Aunque su narrativa discursiva es muy cosmética, vaga y simbólica al apelar a la defensa de la patria, la familia y el orden en forma etérea, pero que no traduce eso en políticas públicas concretas, nos preguntamos cómo convencería a un votante urbano o rural que no se identifica con la ultra derecha pero sí desea un cambio frente al gobierno Petro. Cuál es su postura frente a temas sensibles como la transición energética, los derechos indígenas, el diálogo social o la reforma agraria, cuestiones que definen la gobernabilidad en territorios hoy marcados por la desigualdad y la desconfianza.
Aun suponiendo que llegara al poder, surge otra pregunta inevitable: cómo garantizaría gobernabilidad en un Congreso dominado por partidos tradicionales. Su proyecto está preparado para convivir con fuerzas adversas o su visión es más rupturista y qué diferencia su liderazgo del populismo autoritario que ya ha demostrado su estruendoso fracaso en otros países de la región.
Es decir, preguntas y más preguntas nos deja la puesta en escena de Abelardo en su evento capitalino de lanzamiento –para recolección de firmas–, en la medida que pareciera ser un éxito emocional, pero cómo transformará esa emoción en una estructura de voto real. Qué lo hace pensar que el voto joven y urbano, que en 2022 fue mayoritariamente petrista, podría migrar hacia su proyecto. Y si Uribe, Vargas Lleras, Gaviria y otros, logran unificarse en torno a un solo candidato, se uniría a ellos o mantendría su aspiración independiente. Qué cree que representa mejor la nueva derecha, usted o un uribismo renovado con figuras como Paloma Valencia o Miguel Uribe. En conclusión, Abelardo está dispuesto a ser el outsider que fracture la derecha o el articulador que la reconstruya.
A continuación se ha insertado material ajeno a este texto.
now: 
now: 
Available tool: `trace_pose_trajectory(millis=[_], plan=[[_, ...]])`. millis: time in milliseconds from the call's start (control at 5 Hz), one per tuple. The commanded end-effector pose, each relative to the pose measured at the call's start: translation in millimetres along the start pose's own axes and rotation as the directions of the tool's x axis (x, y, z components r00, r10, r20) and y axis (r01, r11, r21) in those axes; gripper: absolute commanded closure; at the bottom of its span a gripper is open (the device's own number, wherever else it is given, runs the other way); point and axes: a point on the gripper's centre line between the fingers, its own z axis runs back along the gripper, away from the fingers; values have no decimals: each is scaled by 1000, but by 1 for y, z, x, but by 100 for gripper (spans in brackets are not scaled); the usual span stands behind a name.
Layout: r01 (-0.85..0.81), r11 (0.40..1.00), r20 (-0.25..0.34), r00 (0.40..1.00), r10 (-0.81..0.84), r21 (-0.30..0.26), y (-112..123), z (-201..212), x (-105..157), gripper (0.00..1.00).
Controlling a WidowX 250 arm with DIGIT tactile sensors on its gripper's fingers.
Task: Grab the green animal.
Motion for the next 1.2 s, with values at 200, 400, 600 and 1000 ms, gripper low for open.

Responder a estas preguntas no es un trámite mediático: es la prueba de fuego para un candidato que quiere desafiar las reglas sin tener una estructura propia. En Colombia ningún proyecto presidencial ha triunfado sin maquinaria, sin alianzas o sin una red territorial que garantice votos y control de mesas. La épica del estadio es un comienzo, pero la política real se juega en las regiones, en las asambleas, concejos y en los pactos subterfugios que todavía deciden el poder.
De la Espriella encarna un fenómeno de nuestra época donde el político influencer pretende sustituir la militancia por la viralidad y el discurso por el espectáculo. Pero el riesgo es claro: el ecosistema digital de burbujas emociona, pero no reemplaza el territorio político hostil. Y aunque este sea el momento mediático de los creadores de opinión, el poder sigue residiendo en las maquinarias que saben contar votos y administrar lealtades. Si Abelardo no logra convertir seguidores en estructura y fervor en organización, su rugido podría quedarse sin eco, en esta selva de alianzas politiqueras, él todavía busca su manada, su selva y sus presas de caza.